» **What to produce**: Retype the line containing "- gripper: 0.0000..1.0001" and each later line through the end of the listing, exactly as written, with no other lines.

+--

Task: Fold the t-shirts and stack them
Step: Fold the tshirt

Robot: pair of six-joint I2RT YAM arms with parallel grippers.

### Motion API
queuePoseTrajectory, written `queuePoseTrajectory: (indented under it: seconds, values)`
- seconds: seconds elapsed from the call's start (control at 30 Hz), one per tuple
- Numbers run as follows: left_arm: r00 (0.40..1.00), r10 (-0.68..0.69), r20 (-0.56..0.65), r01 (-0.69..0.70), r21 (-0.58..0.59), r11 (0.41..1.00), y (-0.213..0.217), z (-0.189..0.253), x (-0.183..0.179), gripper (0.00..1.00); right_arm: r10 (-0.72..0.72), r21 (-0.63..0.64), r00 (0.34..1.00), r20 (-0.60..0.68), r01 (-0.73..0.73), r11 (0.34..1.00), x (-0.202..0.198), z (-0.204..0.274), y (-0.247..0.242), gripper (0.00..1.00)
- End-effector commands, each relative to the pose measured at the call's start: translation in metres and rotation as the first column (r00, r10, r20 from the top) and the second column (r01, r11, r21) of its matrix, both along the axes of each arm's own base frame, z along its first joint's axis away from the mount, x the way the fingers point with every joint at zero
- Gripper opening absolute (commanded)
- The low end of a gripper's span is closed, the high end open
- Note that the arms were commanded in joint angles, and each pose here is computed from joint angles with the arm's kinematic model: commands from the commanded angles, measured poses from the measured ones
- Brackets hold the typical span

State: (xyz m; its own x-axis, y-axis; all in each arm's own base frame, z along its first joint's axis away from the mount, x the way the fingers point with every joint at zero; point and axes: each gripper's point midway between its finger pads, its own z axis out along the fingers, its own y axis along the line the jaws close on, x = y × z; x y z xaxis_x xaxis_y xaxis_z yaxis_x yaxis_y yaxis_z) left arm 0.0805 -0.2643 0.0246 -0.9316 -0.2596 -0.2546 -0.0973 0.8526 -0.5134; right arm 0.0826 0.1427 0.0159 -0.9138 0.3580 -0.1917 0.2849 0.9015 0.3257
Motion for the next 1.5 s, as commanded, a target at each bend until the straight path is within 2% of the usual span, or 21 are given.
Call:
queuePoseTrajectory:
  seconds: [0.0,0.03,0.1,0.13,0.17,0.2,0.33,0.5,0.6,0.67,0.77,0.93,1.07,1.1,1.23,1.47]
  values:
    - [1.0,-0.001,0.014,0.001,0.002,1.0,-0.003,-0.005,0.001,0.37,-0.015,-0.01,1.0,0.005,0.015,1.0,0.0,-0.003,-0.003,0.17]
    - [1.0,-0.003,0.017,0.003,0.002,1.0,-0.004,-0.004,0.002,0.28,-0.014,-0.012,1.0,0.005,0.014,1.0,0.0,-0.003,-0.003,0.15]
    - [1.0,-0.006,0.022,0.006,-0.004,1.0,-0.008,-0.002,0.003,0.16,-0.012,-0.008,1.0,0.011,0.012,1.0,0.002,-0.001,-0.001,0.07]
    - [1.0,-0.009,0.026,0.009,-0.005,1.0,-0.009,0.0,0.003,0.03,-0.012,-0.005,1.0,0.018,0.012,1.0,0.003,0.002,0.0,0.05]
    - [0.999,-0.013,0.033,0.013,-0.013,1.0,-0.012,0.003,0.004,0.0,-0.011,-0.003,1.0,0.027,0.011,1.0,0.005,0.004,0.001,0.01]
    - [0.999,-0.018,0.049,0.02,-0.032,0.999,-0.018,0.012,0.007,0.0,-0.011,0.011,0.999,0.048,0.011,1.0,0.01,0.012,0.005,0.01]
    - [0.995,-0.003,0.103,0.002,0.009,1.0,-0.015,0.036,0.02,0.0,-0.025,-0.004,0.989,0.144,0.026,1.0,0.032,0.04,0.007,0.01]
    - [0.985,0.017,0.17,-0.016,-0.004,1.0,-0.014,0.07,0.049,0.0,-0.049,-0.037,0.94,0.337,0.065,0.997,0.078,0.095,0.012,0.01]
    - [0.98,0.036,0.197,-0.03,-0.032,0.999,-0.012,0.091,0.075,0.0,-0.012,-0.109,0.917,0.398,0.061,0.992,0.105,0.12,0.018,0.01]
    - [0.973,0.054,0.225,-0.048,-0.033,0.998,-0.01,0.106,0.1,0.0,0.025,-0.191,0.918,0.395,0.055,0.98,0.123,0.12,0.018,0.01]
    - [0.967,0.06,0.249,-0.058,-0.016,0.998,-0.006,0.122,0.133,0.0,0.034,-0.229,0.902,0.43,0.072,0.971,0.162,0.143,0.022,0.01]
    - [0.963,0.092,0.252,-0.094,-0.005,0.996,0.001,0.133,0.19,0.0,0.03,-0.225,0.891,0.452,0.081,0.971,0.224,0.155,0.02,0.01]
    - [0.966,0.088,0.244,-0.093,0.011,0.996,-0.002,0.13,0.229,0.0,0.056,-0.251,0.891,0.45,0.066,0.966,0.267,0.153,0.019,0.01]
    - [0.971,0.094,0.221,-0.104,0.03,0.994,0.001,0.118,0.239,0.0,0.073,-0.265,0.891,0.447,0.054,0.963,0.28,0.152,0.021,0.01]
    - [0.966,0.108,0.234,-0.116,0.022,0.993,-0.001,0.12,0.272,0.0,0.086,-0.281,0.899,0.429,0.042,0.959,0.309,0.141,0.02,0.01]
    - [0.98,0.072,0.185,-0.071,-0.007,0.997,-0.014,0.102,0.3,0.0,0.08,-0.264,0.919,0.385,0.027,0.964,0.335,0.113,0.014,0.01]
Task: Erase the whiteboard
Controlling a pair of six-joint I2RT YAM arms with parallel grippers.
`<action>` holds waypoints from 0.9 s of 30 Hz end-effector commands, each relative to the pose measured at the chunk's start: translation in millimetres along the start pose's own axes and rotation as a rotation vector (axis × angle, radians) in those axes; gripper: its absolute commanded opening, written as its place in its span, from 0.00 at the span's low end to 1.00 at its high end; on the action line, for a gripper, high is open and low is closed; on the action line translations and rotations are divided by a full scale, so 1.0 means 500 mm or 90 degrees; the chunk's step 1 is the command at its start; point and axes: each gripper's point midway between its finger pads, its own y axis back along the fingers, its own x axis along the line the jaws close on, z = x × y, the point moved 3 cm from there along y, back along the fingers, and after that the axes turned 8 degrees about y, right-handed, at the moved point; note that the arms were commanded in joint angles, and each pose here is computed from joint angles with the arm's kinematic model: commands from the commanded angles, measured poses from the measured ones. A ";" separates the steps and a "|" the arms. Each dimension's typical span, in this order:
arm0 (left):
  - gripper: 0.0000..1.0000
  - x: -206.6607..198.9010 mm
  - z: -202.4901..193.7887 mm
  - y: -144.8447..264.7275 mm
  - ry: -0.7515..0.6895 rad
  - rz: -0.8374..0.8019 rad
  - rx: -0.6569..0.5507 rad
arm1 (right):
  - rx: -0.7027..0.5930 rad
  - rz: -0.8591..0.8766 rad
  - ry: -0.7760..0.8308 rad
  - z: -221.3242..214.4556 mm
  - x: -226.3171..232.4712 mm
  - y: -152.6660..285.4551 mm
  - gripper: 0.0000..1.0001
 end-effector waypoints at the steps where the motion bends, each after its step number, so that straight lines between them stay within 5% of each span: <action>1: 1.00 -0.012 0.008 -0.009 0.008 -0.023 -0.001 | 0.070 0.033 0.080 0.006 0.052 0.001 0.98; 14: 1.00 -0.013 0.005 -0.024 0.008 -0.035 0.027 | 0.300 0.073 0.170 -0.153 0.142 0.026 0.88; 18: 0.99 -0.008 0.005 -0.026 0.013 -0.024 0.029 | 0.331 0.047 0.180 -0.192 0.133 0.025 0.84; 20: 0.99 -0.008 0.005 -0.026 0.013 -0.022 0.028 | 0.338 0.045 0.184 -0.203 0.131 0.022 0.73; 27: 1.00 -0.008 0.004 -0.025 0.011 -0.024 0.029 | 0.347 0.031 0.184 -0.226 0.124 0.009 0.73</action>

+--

» **Your solution**:
  - gripper: 0.0000..1.0001
 end-effector waypoints at the steps where the motion bends, each after its step number, so that straight lines between them stay within 5% of each span: <action>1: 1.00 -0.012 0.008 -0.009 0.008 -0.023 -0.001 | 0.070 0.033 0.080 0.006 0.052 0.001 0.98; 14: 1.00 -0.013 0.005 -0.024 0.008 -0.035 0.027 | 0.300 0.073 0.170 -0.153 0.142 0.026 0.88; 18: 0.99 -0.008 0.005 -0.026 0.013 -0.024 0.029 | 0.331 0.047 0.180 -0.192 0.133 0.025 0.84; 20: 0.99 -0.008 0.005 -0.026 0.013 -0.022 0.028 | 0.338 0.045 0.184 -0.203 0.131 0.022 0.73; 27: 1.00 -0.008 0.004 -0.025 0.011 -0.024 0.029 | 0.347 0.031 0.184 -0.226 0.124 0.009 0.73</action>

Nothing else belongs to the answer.